- Born: Jacek Piotr Jaworek 21 May 1969 Częstochowa, Polish People's Republic
- Died: c. July 19, 2024 (aged 55) Dąbrowa Zielona, Poland
- Known for: Murder fugitive

= Jacek Jaworek =

Polish wanted fugitive (1969–2024)

Jacek Piotr Jaworek (21 May 1969 – 19 July 2024) was a Polish construction worker who is suspected of killing his brother, sister in law and their 17-year-old son with a firearm on 10 July 2021 in the village of Borowce after an altercation between them had taken place. A multi-country manhunt was launched to find Jaworek, but it failed to return any results. Jaworek's body was found in 2024 and it was determined that he had killed himself.

== Biography ==
Jaworek worked as a construction worker in Germany, Switzerland, and Italy, but returned to Poland during the COVID-19 pandemic. He was jailed from March to June 2021 for not paying alimony. After he was released, Jaworek lived with his brother, who he was at constant odds with. Jaworek was described by people in the town where he lived as impetuous and aggressive towards his family. While drunk, Jaworek used to brag about having a weapon.

== Murders ==
On the night of 9–10 July 2021, the police received a call about a domestic dispute at a house in the village of Borowce. Upon arrival, officers discovered the bodies of Jaworek's brother Janusz (aged 44), Jaworek's brother's wife Justyna (aged 44), and Jaworek's brother's son Jakub (aged 17). The couple's younger son Gianni (aged 13) was awake talking to his friend on the internet at the time of the murders, and hid in the closet when he heard the sound of bullets and the screams of his family members. After he decided it was safe, he escaped through a window.
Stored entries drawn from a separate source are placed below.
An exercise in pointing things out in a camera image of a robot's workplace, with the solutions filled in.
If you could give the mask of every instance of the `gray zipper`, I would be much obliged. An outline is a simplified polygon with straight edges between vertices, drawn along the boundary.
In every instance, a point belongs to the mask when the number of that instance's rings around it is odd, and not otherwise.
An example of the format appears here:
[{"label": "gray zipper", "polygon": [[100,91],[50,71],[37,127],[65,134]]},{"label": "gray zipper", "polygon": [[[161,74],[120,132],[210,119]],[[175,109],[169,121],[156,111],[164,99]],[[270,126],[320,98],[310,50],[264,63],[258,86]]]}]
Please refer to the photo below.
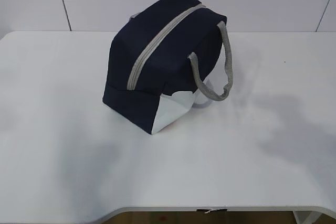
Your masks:
[{"label": "gray zipper", "polygon": [[134,90],[137,86],[136,83],[138,82],[140,73],[142,71],[143,66],[145,65],[146,61],[149,59],[151,54],[155,51],[155,49],[159,46],[159,44],[163,41],[163,39],[189,14],[192,12],[200,9],[205,8],[204,5],[198,4],[194,7],[185,10],[183,13],[176,16],[173,20],[171,20],[153,39],[146,48],[141,52],[141,54],[136,59],[133,68],[131,70],[130,76],[127,82],[127,89]]}]

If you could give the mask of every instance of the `insulated bag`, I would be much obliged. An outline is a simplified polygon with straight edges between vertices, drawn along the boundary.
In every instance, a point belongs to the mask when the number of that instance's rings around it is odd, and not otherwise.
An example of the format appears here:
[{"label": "insulated bag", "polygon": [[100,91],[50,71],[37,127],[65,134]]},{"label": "insulated bag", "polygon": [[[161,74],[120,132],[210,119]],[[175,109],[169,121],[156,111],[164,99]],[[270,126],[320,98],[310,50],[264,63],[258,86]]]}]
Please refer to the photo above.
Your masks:
[{"label": "insulated bag", "polygon": [[[203,81],[222,44],[228,84],[218,95]],[[226,17],[198,0],[159,0],[114,37],[103,103],[154,134],[191,109],[197,90],[223,101],[232,85]]]}]

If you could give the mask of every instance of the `lunch bag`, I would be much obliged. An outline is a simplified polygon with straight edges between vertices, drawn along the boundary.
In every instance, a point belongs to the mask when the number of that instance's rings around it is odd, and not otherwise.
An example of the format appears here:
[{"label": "lunch bag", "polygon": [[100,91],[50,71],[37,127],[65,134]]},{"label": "lunch bag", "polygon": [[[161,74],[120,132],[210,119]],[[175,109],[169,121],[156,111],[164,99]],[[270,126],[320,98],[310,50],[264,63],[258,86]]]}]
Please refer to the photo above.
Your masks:
[{"label": "lunch bag", "polygon": [[[203,81],[222,43],[228,84],[218,95]],[[191,109],[197,90],[222,101],[232,85],[226,17],[198,0],[159,0],[114,37],[103,103],[154,134]]]}]

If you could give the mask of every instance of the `table top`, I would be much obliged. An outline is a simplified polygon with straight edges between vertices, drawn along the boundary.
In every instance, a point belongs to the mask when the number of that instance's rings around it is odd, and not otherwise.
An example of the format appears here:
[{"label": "table top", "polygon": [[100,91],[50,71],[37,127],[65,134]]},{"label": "table top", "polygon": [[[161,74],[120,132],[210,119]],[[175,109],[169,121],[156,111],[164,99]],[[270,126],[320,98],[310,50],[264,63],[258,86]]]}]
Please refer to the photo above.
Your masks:
[{"label": "table top", "polygon": [[0,223],[222,208],[336,217],[336,33],[230,33],[229,98],[156,135],[102,103],[114,35],[0,41]]}]

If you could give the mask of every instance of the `floor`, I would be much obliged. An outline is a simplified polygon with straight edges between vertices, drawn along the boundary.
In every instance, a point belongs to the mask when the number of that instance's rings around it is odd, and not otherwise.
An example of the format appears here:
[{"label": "floor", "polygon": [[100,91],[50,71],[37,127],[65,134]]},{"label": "floor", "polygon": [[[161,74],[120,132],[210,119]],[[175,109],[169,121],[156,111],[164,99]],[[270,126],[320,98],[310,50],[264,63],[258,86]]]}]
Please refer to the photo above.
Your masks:
[{"label": "floor", "polygon": [[[296,224],[292,212],[125,212],[104,224]],[[315,224],[336,224],[322,215]]]}]

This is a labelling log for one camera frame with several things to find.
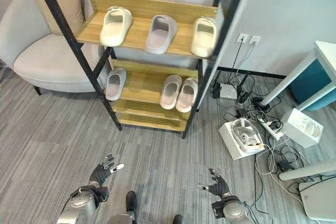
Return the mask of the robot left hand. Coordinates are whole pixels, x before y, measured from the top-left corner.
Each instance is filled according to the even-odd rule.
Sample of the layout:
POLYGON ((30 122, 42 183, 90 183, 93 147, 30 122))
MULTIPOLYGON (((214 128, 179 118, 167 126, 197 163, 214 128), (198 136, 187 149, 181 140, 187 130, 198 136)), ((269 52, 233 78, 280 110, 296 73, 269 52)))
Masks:
POLYGON ((115 164, 112 154, 107 155, 104 160, 99 163, 89 177, 89 184, 96 187, 102 187, 106 179, 113 173, 123 169, 124 163, 115 164))

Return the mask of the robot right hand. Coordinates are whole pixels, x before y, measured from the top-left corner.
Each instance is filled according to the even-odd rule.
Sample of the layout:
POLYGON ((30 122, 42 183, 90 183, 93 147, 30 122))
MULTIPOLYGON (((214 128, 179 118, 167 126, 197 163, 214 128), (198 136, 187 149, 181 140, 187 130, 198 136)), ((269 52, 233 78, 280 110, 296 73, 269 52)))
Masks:
POLYGON ((229 195, 229 186, 226 180, 213 168, 210 168, 209 172, 215 183, 212 185, 197 184, 197 188, 208 191, 209 193, 218 196, 220 199, 224 199, 229 195))

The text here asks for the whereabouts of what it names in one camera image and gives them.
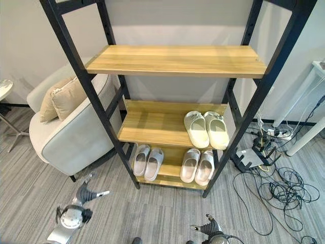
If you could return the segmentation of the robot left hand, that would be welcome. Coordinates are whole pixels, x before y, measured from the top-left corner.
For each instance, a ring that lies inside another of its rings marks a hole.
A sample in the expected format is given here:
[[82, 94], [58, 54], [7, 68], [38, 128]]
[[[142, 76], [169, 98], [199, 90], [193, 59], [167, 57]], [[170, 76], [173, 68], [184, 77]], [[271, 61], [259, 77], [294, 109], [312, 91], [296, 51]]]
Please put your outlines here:
[[86, 202], [91, 201], [96, 198], [100, 198], [111, 194], [112, 192], [107, 190], [103, 192], [94, 192], [88, 189], [88, 184], [90, 180], [94, 177], [94, 173], [90, 173], [84, 179], [82, 185], [78, 188], [75, 197], [72, 200], [72, 204], [76, 206], [83, 206]]

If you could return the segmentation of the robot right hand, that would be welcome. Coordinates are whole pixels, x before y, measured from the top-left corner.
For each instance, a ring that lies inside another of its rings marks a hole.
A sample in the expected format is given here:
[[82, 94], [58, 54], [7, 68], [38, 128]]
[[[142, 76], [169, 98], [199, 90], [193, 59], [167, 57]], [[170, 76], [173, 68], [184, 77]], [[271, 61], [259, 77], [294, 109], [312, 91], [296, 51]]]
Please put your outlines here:
[[204, 224], [201, 226], [191, 225], [190, 226], [191, 230], [203, 233], [208, 236], [216, 232], [222, 232], [222, 229], [218, 224], [218, 222], [209, 213], [206, 214], [206, 217], [208, 218], [209, 221], [208, 224]]

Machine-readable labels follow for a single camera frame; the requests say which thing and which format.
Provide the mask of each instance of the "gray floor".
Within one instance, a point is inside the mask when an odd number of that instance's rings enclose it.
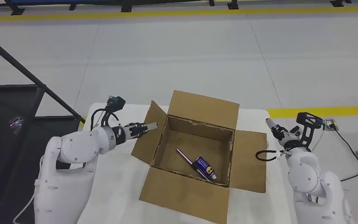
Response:
[[[242,108],[358,105],[354,14],[2,22],[0,33],[1,46],[82,115],[108,95],[168,105],[174,89]],[[0,59],[0,85],[18,83],[30,81]],[[37,114],[68,112],[46,97]],[[358,148],[357,118],[336,119]],[[323,136],[315,153],[340,178],[358,173],[334,133]],[[358,179],[343,186],[358,220]]]

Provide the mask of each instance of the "white table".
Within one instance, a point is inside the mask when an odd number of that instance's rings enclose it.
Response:
[[[90,129],[92,113],[106,104],[91,106],[83,130]],[[149,105],[127,104],[115,113],[122,125],[130,122],[143,122]],[[168,106],[161,106],[164,111]],[[238,130],[251,130],[267,133],[269,149],[275,150],[275,140],[265,123],[269,117],[266,110],[240,109],[237,121]],[[117,146],[113,151],[98,159],[95,181],[91,197],[78,224],[189,224],[211,223],[200,218],[162,208],[140,201],[139,195],[149,166],[132,157],[135,141]],[[285,194],[279,162],[267,163],[267,192],[265,194],[230,189],[227,223],[240,224],[290,224],[291,218]]]

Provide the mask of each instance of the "cardboard box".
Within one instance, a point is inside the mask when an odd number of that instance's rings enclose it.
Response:
[[[139,199],[216,223],[226,223],[229,188],[266,191],[266,133],[236,130],[239,104],[174,91],[166,114],[152,101],[145,123],[158,128],[139,138],[132,155],[150,165]],[[202,178],[192,161],[203,157],[217,179]]]

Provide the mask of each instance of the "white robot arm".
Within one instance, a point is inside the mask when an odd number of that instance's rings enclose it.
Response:
[[[301,138],[298,126],[288,131],[271,119],[266,120],[279,144],[284,147],[281,153],[286,154],[289,166],[288,178],[294,191],[298,224],[354,224],[339,178],[332,172],[322,171],[316,155],[308,148],[313,128],[320,127],[317,124],[322,120],[314,120],[317,117],[310,117],[308,113],[302,113],[302,116],[304,119],[300,124],[305,129]],[[310,137],[305,136],[307,128],[312,128]],[[312,196],[318,197],[320,202],[312,202]]]
[[[156,128],[157,123],[131,123],[124,127],[95,127],[91,132],[53,137],[46,147],[42,170],[35,181],[35,223],[76,224],[91,195],[99,154]],[[84,165],[77,169],[57,170],[57,160]]]

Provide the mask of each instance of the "yellow stripe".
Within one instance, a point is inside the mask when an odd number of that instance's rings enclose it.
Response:
[[[83,126],[84,126],[84,123],[79,122],[79,126],[80,126],[80,127],[83,127]]]
[[[84,20],[84,19],[113,19],[133,17],[162,17],[162,16],[216,16],[240,14],[304,14],[304,13],[350,13],[358,12],[358,7],[325,7],[325,8],[262,8],[242,10],[188,10],[188,11],[148,11],[129,13],[69,13],[58,15],[22,15],[0,16],[0,21],[23,20]]]
[[[271,118],[296,118],[299,112],[309,112],[321,118],[332,116],[357,116],[358,106],[334,106],[330,108],[268,109]]]

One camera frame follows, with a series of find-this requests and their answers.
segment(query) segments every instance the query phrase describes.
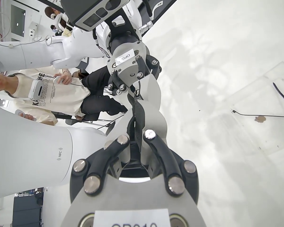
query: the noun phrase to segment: small brown object
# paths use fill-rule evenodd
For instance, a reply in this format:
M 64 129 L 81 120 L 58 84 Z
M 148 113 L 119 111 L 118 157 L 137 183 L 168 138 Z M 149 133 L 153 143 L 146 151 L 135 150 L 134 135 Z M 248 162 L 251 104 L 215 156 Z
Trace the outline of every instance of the small brown object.
M 255 118 L 256 122 L 263 123 L 266 120 L 264 116 L 258 116 Z

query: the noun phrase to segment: clear acrylic box
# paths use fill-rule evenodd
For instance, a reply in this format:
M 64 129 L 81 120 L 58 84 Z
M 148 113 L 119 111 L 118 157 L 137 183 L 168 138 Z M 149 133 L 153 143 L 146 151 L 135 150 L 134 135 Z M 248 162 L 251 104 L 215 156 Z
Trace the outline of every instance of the clear acrylic box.
M 284 62 L 230 96 L 226 102 L 231 110 L 240 114 L 284 116 L 284 99 L 273 82 L 284 95 Z M 255 116 L 232 115 L 253 144 L 265 154 L 270 155 L 284 148 L 284 118 L 265 117 L 265 121 L 257 122 Z

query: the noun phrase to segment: white cable
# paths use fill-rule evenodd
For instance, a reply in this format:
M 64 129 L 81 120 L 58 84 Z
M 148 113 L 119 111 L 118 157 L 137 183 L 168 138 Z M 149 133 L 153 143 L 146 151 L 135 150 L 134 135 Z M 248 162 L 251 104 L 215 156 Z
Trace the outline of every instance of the white cable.
M 8 18 L 8 20 L 9 20 L 9 23 L 10 23 L 9 31 L 7 32 L 6 35 L 4 35 L 4 36 L 0 39 L 0 41 L 1 41 L 1 40 L 3 40 L 3 39 L 10 33 L 10 30 L 11 30 L 11 21 L 10 21 L 10 18 L 9 18 L 5 13 L 0 12 L 0 14 L 3 14 L 4 16 L 6 16 L 6 17 Z M 41 36 L 35 36 L 35 37 L 33 37 L 33 41 L 32 41 L 32 42 L 20 43 L 20 44 L 18 44 L 18 45 L 9 44 L 8 46 L 6 46 L 6 45 L 1 45 L 1 44 L 0 44 L 0 46 L 2 46 L 2 47 L 8 47 L 8 48 L 14 48 L 14 47 L 18 47 L 18 46 L 21 46 L 21 45 L 32 44 L 32 43 L 35 43 L 35 42 L 43 42 L 43 41 L 45 41 L 45 40 L 47 39 L 48 36 L 50 37 L 50 44 L 47 44 L 47 42 L 45 42 L 45 44 L 46 44 L 47 46 L 50 46 L 50 45 L 52 44 L 52 42 L 53 42 L 53 39 L 52 39 L 52 36 L 51 36 L 51 35 L 47 35 L 47 36 L 45 37 L 45 39 L 43 39 L 43 40 L 42 40 L 42 37 L 41 37 Z
M 0 39 L 0 41 L 1 41 L 1 40 L 3 40 L 5 37 L 7 37 L 7 35 L 8 35 L 8 34 L 9 34 L 9 32 L 10 32 L 10 30 L 11 30 L 11 21 L 10 21 L 10 18 L 9 18 L 9 17 L 8 17 L 5 13 L 0 12 L 0 14 L 5 15 L 5 16 L 9 19 L 9 22 L 10 22 L 10 28 L 9 28 L 9 31 L 7 32 L 7 34 L 6 34 L 5 36 L 1 37 L 1 39 Z

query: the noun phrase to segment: silver bolt head
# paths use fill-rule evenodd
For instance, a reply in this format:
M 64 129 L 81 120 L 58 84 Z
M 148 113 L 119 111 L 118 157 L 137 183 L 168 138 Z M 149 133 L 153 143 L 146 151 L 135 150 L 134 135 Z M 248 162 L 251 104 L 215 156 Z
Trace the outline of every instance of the silver bolt head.
M 138 73 L 137 73 L 137 77 L 138 77 L 138 78 L 142 78 L 142 77 L 143 77 L 143 73 L 142 73 L 142 72 L 138 72 Z
M 104 150 L 107 149 L 107 147 L 109 147 L 112 142 L 113 142 L 112 140 L 107 141 L 107 142 L 104 144 L 104 148 L 103 148 L 103 149 L 104 149 Z
M 151 130 L 151 129 L 147 129 L 144 133 L 144 136 L 145 138 L 151 140 L 151 139 L 154 139 L 155 136 L 156 136 L 156 133 L 154 130 Z
M 168 188 L 173 194 L 181 195 L 185 190 L 185 184 L 181 178 L 171 177 L 168 180 Z
M 93 227 L 94 217 L 95 217 L 95 214 L 93 214 L 93 213 L 91 213 L 91 214 L 85 216 L 85 217 L 82 219 L 82 221 L 81 221 L 79 227 Z
M 77 160 L 73 165 L 73 170 L 79 173 L 84 170 L 85 166 L 86 166 L 85 160 Z
M 170 227 L 187 227 L 187 225 L 182 219 L 172 218 L 170 220 Z
M 96 176 L 90 176 L 84 181 L 83 189 L 87 194 L 95 193 L 100 187 L 100 179 Z
M 120 135 L 118 138 L 117 138 L 117 142 L 120 144 L 120 145 L 125 145 L 127 142 L 128 142 L 128 137 L 126 135 Z
M 186 172 L 188 173 L 195 173 L 196 172 L 196 166 L 193 162 L 186 160 L 184 162 L 184 168 L 186 170 Z

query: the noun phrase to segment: woman
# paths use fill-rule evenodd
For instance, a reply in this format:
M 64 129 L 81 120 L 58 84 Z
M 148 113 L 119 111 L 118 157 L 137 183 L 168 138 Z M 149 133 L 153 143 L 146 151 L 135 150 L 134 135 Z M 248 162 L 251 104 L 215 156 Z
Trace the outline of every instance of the woman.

According to investigators, Jaworek shot his brother first, and then his sister-in-law and his nephew. He fired a total of 10 shots from a 7.65mm caliber Browning pistol. According to the prosecutor's office, Jaworek committed the murders because he and his brother had a dispute over their father's inheritance.

== Search ==
After the murders, a large-scale search for Jaworek began. An arrest warrant, European Arrest Warrant, and a red Interpol notice were issued for the capture of Jaworek. Over 100 witnesses were questioned, including the Jaworek family, and the village of Borowce and its surrounding were searched for Jaworek's body multiple times. In June 2022, the Katowice police published age progression pictures of Jaworek. The Katowice police suspected that Jaworek was either alive and hiding in Poland or abroad, or that he was dead and his corpse was in an unknown location. In June 2023, the investigation was suspended.

On 14 October 2023, a corpse was found about 20 km from Borowce, where Jaworek committed his crimes. However, after DNA testing had been conducted, police refuted claims that it was Jaworek's body and concluded that it was a separate murder without any relation to his case.

On 19 July 2024, Jaworek's body was found. A few days later, he was identified through DNA comparison. The cause of his death was determined to be suicide. He was 55.

The investigation found that Jaworek hid in his aunt and godmother Teresa D's house in Dąbrowa Zielona and a search of her house by police found Jaworek's glasses and clothing. She was remanded to a pre-trial detention centre since the District Court in Częstochowa did not find that her age (she was 74) or health prevented her from being jailed. She was indicted on 31 July 2025 at the District Court in Myszków.

== In culture ==
The length of the search for Jacek Jaworek became the subject of jokes and internet memes, such as a trend to make posts on TikTok saying that Jaworek escaped to São Paulo.